Prague, 21 April 1999 (RFE/RF) -- Former Pakistani Prime Minister Benazir Bhutto, who was sentenced last week to prison on corruption charges, says she wasn't given a fair trial. And she says current prime minister Nawaz Sharif is using her case to hide his own misdeeds.

Bhutto spoke yesterday in London with Sharon Tabari of RFE/RL's Persian Service to give her response to recent events.

Bhutto said no witness was allowed to appear in her defense at the trial, which was held to investigate alleged kickbacks she and her husband, Asif Ali Zardari, received from a Swiss company during the time she headed Pakistan's government.

A high court in the Pakistan city of Lahore found Bhutto and her husband guilty of the charges and sentenced them both to five years in prison and fined them more than 8 million dollars. Zardari is currently serving a jail sentence for corruption imposed after Bhutto lost power in November 1996. Both have been barred from holding public office.

She tells RFE/RL: "The prosecution produced all its witnesses and it was shown beyond a doubt that the contract started during the time of my predecessor, Mr. Nawaz Sharif, in his first term. That even the letter of intent was issued by his regime."

Bhutto said after she became prime minister in 1993 she never spoke with anyone concerning a contract with the Swiss company. She said the trial is politically motivated and pointed to the absence of witnesses on her behalf as proof.

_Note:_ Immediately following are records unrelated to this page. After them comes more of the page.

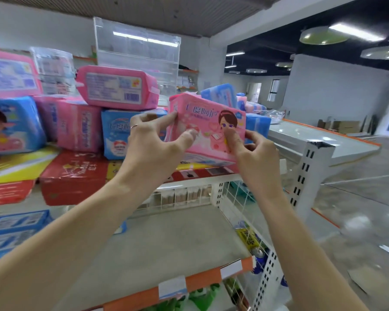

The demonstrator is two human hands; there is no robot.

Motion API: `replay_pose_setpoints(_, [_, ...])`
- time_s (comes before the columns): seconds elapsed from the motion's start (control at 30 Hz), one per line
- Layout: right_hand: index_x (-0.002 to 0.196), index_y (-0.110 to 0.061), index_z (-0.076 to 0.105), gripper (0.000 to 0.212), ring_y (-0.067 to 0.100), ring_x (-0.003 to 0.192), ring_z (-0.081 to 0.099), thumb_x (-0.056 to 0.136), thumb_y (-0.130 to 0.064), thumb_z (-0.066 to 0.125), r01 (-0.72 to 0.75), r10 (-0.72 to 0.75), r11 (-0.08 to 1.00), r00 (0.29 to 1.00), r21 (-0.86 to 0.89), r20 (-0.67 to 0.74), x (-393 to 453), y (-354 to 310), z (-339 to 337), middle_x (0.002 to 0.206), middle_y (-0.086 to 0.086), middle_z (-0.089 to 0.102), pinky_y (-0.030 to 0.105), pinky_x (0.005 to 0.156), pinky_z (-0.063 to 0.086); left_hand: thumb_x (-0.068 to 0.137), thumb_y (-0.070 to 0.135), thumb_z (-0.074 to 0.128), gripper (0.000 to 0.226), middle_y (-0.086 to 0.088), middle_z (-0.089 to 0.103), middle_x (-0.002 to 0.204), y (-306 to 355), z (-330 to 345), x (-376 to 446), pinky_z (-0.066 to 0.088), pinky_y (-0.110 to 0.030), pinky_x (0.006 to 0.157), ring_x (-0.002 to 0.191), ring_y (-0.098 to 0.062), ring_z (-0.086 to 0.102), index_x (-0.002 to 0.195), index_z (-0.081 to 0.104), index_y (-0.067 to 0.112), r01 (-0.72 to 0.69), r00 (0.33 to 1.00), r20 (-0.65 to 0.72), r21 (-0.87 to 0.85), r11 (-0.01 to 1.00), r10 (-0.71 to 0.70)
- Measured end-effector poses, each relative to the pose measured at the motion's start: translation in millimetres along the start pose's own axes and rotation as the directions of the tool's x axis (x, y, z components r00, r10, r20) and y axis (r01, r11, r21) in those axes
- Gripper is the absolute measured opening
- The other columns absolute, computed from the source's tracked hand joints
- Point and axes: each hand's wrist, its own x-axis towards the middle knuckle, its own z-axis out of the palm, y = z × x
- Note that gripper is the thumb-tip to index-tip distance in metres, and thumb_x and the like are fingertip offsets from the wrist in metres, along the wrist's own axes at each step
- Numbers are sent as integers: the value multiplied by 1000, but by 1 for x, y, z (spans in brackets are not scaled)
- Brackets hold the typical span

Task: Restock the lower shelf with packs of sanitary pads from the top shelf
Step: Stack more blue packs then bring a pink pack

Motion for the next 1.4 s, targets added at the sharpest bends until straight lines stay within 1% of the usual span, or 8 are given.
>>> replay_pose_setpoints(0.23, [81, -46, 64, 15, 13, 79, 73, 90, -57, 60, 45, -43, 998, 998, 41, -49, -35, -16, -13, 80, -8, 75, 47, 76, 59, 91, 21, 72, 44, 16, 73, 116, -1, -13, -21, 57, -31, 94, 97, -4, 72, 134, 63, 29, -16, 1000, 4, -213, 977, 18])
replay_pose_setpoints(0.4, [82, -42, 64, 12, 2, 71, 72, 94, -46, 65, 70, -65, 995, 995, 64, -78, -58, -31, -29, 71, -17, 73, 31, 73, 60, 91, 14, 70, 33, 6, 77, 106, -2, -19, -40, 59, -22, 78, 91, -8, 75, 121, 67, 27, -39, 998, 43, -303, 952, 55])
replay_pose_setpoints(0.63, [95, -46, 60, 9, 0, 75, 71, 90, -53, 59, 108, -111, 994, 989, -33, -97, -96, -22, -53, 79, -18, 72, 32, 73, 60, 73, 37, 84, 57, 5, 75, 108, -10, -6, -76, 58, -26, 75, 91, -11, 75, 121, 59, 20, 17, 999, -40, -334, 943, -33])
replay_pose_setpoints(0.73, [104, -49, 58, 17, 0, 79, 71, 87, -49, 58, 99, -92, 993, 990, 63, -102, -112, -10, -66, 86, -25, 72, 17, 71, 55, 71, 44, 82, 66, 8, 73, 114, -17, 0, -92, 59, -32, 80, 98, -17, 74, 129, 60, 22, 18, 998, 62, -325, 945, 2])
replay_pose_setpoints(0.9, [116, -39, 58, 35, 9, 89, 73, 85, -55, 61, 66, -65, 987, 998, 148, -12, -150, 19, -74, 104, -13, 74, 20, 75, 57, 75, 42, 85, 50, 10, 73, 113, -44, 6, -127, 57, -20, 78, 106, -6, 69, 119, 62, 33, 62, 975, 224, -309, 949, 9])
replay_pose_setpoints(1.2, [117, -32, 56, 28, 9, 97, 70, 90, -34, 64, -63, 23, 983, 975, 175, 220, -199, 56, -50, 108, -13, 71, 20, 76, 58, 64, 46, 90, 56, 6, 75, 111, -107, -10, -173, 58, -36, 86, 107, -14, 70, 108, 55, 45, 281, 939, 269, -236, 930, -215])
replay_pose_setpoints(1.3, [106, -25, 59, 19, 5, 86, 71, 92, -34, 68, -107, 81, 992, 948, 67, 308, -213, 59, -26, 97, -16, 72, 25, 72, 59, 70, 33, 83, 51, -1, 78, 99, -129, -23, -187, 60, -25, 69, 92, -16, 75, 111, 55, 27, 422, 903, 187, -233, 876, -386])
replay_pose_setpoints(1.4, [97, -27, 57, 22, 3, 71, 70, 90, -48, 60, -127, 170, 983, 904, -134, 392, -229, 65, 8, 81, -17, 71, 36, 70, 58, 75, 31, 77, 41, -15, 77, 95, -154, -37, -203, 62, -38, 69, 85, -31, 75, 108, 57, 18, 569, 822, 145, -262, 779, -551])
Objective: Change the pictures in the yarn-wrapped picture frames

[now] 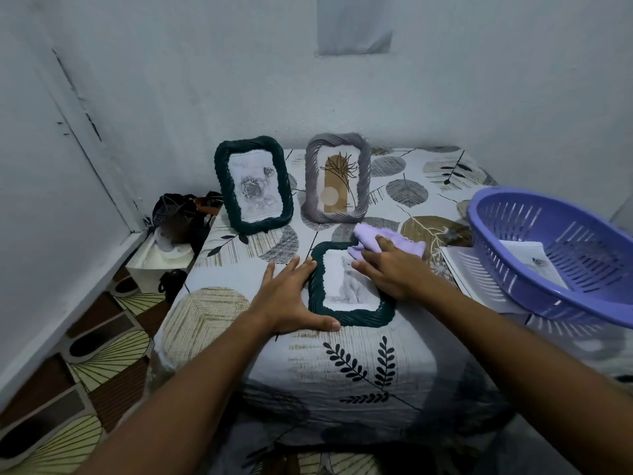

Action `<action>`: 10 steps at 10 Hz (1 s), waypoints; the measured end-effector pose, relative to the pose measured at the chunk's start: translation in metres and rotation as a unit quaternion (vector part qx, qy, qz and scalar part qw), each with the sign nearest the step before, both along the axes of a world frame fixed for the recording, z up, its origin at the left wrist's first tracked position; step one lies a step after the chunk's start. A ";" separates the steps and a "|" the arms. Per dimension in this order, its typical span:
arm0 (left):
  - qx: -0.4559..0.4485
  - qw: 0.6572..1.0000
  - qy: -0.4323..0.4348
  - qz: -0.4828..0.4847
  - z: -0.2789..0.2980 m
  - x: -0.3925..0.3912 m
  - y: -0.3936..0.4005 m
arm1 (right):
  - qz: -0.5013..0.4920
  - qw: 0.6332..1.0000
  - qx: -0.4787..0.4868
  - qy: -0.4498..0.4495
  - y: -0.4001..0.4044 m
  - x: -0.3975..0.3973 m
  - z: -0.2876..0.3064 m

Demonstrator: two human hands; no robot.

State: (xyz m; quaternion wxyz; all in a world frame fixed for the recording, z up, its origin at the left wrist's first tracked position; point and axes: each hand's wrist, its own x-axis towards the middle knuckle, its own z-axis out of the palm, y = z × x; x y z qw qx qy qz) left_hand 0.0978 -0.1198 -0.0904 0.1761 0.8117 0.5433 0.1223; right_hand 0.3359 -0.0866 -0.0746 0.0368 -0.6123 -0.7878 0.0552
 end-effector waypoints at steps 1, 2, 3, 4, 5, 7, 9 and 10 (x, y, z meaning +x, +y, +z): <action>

There have been calls inside Pakistan to introduce Islamic Sharia law as a means of imposing strict order and reducing widespread crime. Sharif has supported such moves in the past. Bhutto, however, spoke out against the idea and tied her trial to attempts by Islamists to control Pakistan.

"I'm concerned not only about what's happening to me but also to the future of my own country. I feel the attempt by the Islamists is to deny liberals in Pakistan a leader who can challenge them."

Bhutto also says Prime Minister Sharif has little support after dismissing several highly placed officials since taking office in 1997 and is trying to turn the country into a one-party government. She points out a British court this month imposed a 32-million-dollar fine against Sharif's family claiming the family used an offshore company to borrow money for illegal purposes. She says he's using her trial as a smokescreen to cover up his own misdeeds.

Bhutto has already sent letters to world leaders telling them the trial was biased and partisan. Her lawyers are appealing the verdict.

Bhutto says she has no immediate plans to return to Pakistan and that the leadership of her party has asked her to defer coming back. She says she's staying in Britain less because of the warrants against her than for the safety of her children, who are now in Dubai.

She tells RFE/RL that someday she would like to lead her country while enjoying a majority of representation from her party -- something she says she never had during her term as prime minister.